Directions for this task: Using the data below, output a verbatim copy of the lines between the one holding "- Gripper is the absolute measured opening" and the one holding "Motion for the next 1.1", inclusive, without any pictures.

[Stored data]
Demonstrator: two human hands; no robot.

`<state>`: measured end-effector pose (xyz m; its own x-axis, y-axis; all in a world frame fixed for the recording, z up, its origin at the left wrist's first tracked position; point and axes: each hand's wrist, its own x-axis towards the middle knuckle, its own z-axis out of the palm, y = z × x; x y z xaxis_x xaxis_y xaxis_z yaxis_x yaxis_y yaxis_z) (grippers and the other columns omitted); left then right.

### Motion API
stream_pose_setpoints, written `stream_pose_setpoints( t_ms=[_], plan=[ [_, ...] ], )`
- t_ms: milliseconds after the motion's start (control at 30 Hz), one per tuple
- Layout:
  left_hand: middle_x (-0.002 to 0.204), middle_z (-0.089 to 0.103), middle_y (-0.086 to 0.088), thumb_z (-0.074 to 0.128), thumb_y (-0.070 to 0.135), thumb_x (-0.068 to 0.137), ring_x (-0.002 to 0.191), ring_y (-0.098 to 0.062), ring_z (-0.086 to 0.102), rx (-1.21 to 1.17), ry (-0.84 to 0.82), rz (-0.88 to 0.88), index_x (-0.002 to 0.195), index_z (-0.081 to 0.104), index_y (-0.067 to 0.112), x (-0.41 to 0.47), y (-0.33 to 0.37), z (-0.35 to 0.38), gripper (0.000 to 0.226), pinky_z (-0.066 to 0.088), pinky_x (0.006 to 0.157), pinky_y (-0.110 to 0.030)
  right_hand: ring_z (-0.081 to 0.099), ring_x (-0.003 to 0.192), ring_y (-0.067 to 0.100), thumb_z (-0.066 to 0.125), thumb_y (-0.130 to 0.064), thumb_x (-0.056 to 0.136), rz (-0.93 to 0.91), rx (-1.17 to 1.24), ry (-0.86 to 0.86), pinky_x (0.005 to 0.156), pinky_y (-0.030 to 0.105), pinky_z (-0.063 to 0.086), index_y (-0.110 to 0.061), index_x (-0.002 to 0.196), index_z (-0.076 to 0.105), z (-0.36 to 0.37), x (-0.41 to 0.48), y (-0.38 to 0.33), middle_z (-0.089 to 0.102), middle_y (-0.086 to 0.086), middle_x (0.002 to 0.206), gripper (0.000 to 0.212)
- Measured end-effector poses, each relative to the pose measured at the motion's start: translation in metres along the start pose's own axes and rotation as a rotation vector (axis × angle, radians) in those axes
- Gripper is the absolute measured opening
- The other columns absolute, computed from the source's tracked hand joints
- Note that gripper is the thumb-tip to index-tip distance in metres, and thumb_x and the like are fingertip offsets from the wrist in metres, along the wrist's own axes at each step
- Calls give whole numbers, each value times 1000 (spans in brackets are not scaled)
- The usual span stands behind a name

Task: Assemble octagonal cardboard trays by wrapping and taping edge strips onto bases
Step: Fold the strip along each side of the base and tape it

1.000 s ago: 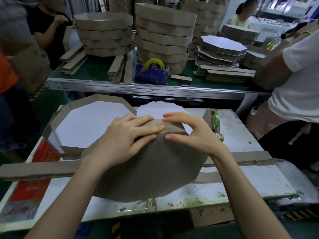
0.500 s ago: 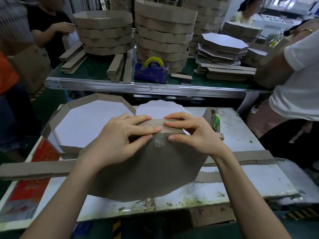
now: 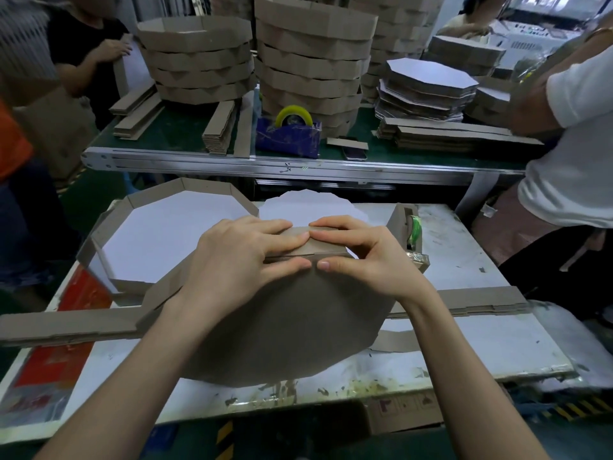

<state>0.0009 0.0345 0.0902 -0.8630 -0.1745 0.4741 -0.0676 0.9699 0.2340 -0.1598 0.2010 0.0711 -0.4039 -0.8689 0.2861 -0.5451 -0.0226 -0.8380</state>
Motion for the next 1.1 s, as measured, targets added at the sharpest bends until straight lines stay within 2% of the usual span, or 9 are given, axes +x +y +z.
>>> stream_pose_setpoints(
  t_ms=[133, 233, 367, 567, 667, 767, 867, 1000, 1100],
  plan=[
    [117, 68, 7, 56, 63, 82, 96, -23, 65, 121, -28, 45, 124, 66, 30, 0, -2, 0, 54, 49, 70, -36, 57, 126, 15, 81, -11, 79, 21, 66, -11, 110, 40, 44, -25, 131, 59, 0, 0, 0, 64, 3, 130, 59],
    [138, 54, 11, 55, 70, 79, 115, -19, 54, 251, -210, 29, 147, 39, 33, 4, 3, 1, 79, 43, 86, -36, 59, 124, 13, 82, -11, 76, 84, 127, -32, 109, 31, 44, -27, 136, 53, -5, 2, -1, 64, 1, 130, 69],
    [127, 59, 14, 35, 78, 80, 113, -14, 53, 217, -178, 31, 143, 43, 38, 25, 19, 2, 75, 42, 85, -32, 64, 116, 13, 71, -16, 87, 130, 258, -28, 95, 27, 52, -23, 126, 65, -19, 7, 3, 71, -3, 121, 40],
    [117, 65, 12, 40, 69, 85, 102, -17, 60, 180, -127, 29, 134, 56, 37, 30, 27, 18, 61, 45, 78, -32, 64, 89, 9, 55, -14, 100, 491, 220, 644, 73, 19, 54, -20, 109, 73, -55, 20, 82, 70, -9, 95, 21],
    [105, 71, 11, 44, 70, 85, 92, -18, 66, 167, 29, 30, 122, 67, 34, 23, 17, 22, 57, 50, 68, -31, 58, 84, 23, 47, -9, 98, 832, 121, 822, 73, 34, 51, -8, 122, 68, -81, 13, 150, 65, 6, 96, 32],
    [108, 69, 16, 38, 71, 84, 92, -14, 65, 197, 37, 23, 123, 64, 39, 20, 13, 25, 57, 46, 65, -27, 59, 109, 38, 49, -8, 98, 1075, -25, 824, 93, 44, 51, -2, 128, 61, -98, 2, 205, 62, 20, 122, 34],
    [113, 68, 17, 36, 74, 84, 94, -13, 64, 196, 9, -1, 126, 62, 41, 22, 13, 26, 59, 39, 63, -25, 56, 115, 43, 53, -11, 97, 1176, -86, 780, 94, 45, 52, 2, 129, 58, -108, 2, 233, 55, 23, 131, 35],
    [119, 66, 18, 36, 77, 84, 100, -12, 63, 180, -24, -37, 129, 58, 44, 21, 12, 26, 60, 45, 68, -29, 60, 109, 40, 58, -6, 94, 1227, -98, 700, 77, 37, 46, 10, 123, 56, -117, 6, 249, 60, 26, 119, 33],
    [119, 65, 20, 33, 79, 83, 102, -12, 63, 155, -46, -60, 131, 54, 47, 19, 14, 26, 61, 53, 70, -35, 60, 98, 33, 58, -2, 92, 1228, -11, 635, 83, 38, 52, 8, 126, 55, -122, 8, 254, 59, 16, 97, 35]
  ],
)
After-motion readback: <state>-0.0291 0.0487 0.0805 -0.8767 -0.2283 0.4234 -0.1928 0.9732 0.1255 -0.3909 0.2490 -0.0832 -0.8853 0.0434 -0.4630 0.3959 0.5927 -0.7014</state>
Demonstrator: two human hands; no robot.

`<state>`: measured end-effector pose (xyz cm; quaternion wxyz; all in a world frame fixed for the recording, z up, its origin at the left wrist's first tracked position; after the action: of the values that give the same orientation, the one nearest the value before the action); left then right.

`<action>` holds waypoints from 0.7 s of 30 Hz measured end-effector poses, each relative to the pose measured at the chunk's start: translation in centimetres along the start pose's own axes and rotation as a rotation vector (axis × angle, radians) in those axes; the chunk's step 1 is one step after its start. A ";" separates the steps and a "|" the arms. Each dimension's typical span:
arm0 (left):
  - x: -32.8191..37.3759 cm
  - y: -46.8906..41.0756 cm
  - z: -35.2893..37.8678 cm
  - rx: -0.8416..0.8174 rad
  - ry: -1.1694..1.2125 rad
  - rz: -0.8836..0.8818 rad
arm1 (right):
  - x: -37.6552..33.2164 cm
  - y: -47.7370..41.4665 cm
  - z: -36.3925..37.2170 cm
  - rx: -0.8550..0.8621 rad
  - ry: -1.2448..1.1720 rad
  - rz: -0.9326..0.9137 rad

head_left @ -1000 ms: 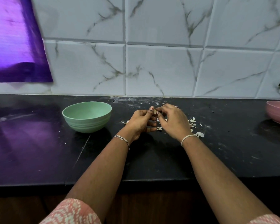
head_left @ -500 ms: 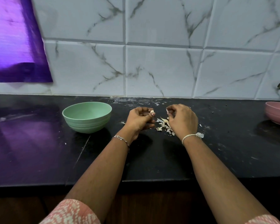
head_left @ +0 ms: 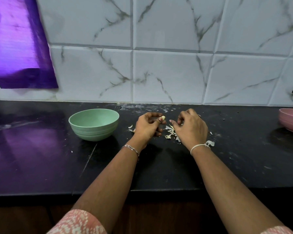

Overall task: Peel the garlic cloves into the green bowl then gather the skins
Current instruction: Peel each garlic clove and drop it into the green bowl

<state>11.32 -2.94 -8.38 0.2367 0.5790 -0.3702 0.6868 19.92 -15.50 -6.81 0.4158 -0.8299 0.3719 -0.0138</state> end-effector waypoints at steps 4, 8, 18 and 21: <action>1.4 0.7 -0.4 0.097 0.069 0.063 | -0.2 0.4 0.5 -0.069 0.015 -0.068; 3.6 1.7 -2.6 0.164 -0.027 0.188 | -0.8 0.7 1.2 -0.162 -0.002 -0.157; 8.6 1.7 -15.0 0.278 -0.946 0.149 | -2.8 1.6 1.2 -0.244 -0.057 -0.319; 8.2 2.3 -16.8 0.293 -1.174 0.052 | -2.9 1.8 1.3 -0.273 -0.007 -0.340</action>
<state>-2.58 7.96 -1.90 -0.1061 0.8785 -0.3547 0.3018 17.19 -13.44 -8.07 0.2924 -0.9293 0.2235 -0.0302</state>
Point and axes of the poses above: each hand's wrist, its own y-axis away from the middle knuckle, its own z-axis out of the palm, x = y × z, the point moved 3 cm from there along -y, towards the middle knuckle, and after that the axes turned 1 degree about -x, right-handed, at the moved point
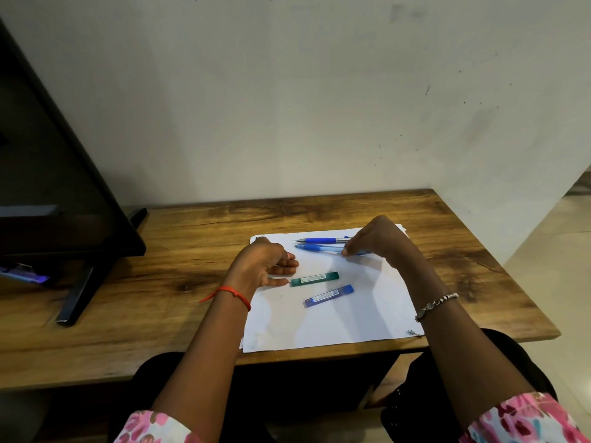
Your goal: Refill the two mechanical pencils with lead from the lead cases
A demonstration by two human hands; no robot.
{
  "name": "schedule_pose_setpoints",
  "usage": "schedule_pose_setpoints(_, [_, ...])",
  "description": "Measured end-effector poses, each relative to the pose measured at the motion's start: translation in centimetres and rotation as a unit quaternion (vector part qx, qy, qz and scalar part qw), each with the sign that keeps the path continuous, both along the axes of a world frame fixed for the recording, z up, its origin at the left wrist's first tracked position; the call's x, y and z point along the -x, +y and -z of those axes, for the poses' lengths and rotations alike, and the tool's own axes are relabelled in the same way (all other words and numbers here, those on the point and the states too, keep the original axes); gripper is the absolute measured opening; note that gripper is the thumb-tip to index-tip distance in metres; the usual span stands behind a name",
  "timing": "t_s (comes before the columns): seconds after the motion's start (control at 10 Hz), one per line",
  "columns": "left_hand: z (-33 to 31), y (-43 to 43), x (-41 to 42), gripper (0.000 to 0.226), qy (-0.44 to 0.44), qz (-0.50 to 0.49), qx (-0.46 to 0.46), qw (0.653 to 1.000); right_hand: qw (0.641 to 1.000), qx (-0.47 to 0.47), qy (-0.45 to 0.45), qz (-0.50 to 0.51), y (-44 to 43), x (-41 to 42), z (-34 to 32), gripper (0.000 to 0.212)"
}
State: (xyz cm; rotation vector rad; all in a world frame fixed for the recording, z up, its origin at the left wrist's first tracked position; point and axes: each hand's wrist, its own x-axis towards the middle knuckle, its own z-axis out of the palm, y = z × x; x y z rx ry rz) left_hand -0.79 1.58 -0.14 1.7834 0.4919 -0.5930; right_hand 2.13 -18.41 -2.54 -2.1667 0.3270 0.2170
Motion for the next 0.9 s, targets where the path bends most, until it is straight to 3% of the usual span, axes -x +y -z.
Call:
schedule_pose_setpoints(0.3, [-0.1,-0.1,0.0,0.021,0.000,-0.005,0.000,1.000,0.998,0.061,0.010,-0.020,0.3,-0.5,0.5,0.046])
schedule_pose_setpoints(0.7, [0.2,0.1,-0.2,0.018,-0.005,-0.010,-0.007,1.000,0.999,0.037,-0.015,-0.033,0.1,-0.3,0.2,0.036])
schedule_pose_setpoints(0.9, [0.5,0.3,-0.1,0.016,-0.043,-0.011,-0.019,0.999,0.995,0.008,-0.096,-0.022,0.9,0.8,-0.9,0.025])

Problem solution:
- Gripper is the absolute measured opening
- The other columns absolute, computed from the source's tracked hand joints
- Note that gripper is the thumb-tip to index-tip distance in metres, and thumb_x and the like are fingertip offsets from the wrist in metres, along the wrist's own axes at each step
- Calls give whole numbers, each value times 1000 (spans in brackets are not scaled)
- The usual span stands behind a name

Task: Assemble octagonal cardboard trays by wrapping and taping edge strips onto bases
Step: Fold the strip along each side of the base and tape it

1.000 s ago: 
0.500 s ago: 
now: 

<state>0.0009 0.0345 0.0902 -0.8630 -0.1745 0.4741 -0.0676 0.9699 0.2340 -0.1598 0.2010 0.0711 -0.4039 -0.8689 0.2861 -0.5451 -0.0226 -0.8380</state>
Motion for the next 1.1 s, as measured, targets added at the sharpest bends until straight lines stay within 2% of the usual span, or 9 are given, axes +x +y +z.

Nothing further belongs to this answer.